If one element of a tanru can be another tanru, why not both elements?
do | mutce | bo | barda | gerku | bo | kavbu |
You | are-a-(very | type-of | large) | (dog | type-of | capturer). |
You are a very large dog-catcher. |
In Example 5.25 , the selbri is a tanru with seltau mutce bo barda and tertau gerku bo kavbu. It is worth emphasizing once again that this tanru has the same fundamental ambiguity as all other Lojban tanru: the sense in which the “dog type-of capturer” is said to be “very type-of large” is not precisely specified. Presumably it is his body which is large, but theoretically it could be one of his other properties.
We will now justify the title of this chapter by exploring the ramifications of the phrase “pretty little girls' school” , an expansion of the tanru used in Section 5.3 to four brivla. (Although this example has been used in the Loglan Project almost since the beginning – it first appeared in Quine's book Word and Object (1960) – it is actually a mediocre example because of the ambiguity of English “pretty” ; it can mean “beautiful” , the sense intended here, or it can mean “very”. Lojban melbi is not subject to this ambiguity: it means only “beautiful”.)
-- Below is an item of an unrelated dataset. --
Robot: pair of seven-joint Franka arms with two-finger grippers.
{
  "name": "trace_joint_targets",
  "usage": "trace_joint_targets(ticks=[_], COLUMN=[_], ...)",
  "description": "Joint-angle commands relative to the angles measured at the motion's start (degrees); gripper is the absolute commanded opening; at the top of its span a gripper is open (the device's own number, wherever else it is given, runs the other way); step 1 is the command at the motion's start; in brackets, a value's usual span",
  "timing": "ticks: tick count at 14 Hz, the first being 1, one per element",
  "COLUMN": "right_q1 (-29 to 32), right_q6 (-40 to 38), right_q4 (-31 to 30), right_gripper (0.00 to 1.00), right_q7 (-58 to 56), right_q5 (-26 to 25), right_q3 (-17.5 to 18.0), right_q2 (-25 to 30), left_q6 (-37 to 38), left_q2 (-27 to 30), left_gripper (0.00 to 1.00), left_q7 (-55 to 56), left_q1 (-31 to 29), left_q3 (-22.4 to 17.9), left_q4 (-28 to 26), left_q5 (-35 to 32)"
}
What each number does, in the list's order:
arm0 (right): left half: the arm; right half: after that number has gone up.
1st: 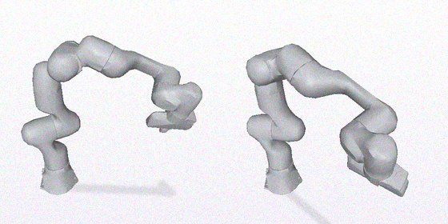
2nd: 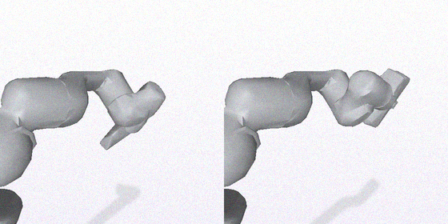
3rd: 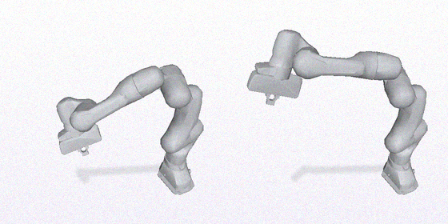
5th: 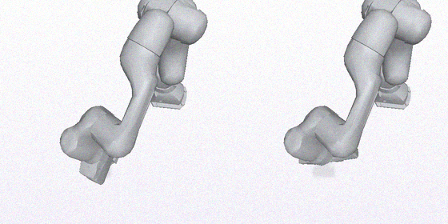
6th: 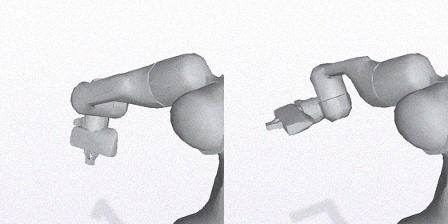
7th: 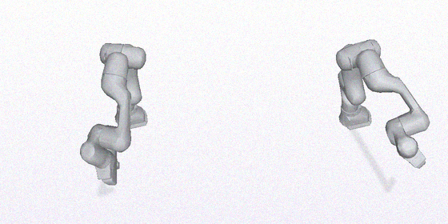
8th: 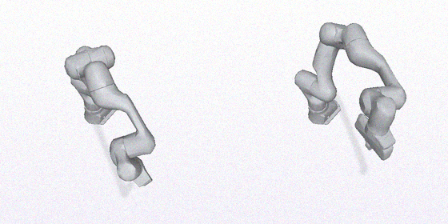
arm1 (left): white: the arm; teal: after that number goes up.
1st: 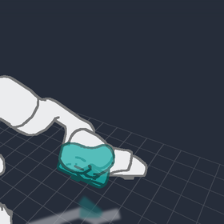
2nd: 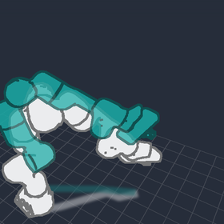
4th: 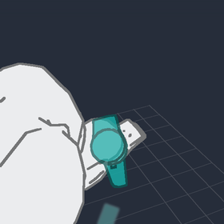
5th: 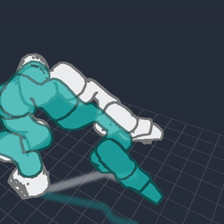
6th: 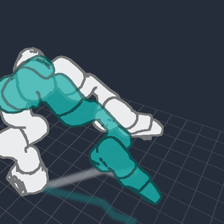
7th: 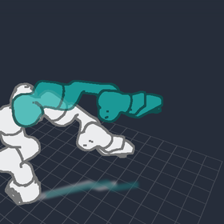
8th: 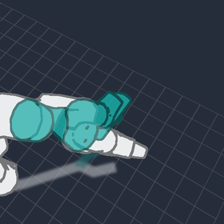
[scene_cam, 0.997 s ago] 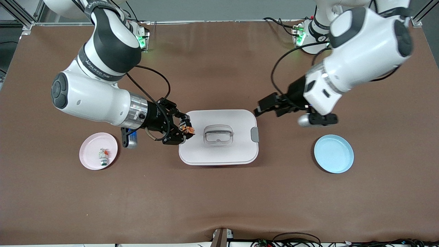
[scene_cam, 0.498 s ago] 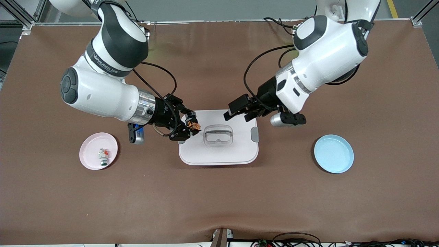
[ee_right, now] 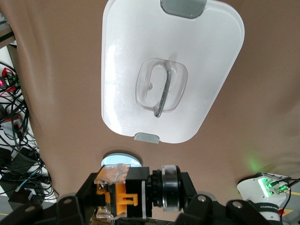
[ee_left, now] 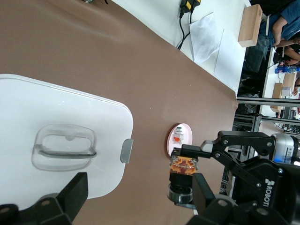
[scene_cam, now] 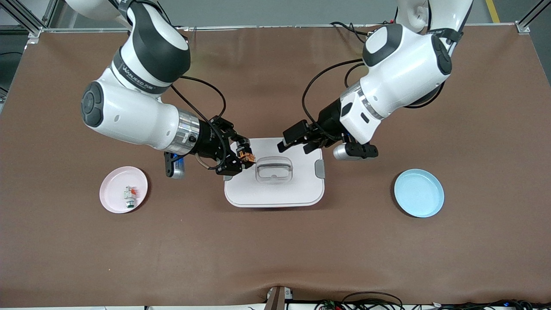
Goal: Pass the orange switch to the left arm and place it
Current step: 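Hold the switch with the right gripper while the left gripper approaches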
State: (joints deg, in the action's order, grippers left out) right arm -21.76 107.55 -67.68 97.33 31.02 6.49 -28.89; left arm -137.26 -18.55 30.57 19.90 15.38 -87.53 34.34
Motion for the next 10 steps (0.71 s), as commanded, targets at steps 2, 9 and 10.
trace_joint_targets(ticks=[2, 9, 10], right_q1=[-1.3, -1.3, -1.3], right_q6=[-0.1, -0.1, -0.1], right_q4=[3.8, 3.9, 3.9], right_gripper=[0.00, 0.00, 0.00], right_q7=[2.8, 2.7, 2.7], right_q5=[-1.1, -1.1, -1.1], right_q3=[-0.6, -0.6, -0.6], right_q2=[-2.0, -2.2, -2.2], left_q6=[-6.2, -6.6, -7.2], left_q2=[-2.5, -3.0, -3.2], left_gripper=[0.98, 0.91, 0.91], left_q7=[-0.4, -0.5, -0.3], left_q1=[3.2, 4.4, 4.6], left_q3=[0.0, 0.1, 0.1], left_q4=[-0.1, 0.4, 0.5], left_q5=[3.2, 5.3, 5.3])
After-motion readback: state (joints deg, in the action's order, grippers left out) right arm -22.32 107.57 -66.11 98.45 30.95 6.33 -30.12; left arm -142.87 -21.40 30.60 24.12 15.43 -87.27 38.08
Here are four ways to group this phrase:
ta | melbi | cmalu | nixli | ckule | |||
That | is-a-((pretty | type-of | little) | type-of | girl) | type-of | school. |
That is a school for girls who are beautifully small. |
ta | melbi | cmalu | nixli | bo | ckule | |
That | is-a-(pretty | type-of | little) | (girl | type-of | school). |
That is a girls' school which is beautifully small. |
ta | melbi | cmalu | bo | nixli | ckule | ||
That | is-a-(pretty | type-of | (little | type-of | girl)) | type-of | school. |
That is a school for small girls who are beautiful. |
ta | melbi | cmalu | bo | nixli | bo | ckule | |
That | is-a-pretty | type-of | (little | type-of | (girl | type-of | school)). |
That is a small school for girls which is beautiful. |
Example 5.29 uses a construction which has not been seen before: cmalu bo nixli bo ckule , with two consecutive uses of bo between brivla. The rule for multiple bo constructions is the opposite of the rule when no bo is present at all: the last two are grouped together. Not surprisingly, this is called the “right-grouping rule” , and it is associated with every use of bo in the language. Therefore,
means the same as Example 5.19 , not Example 5.20. This rule may seem peculiar at first, but one of its consequences is that bo is never necessary between the first two elements of any of the complex tanru presented so far: all of Example 5.26 through Example 5.29 could have bo inserted between melbi and cmalu with no change in meaning.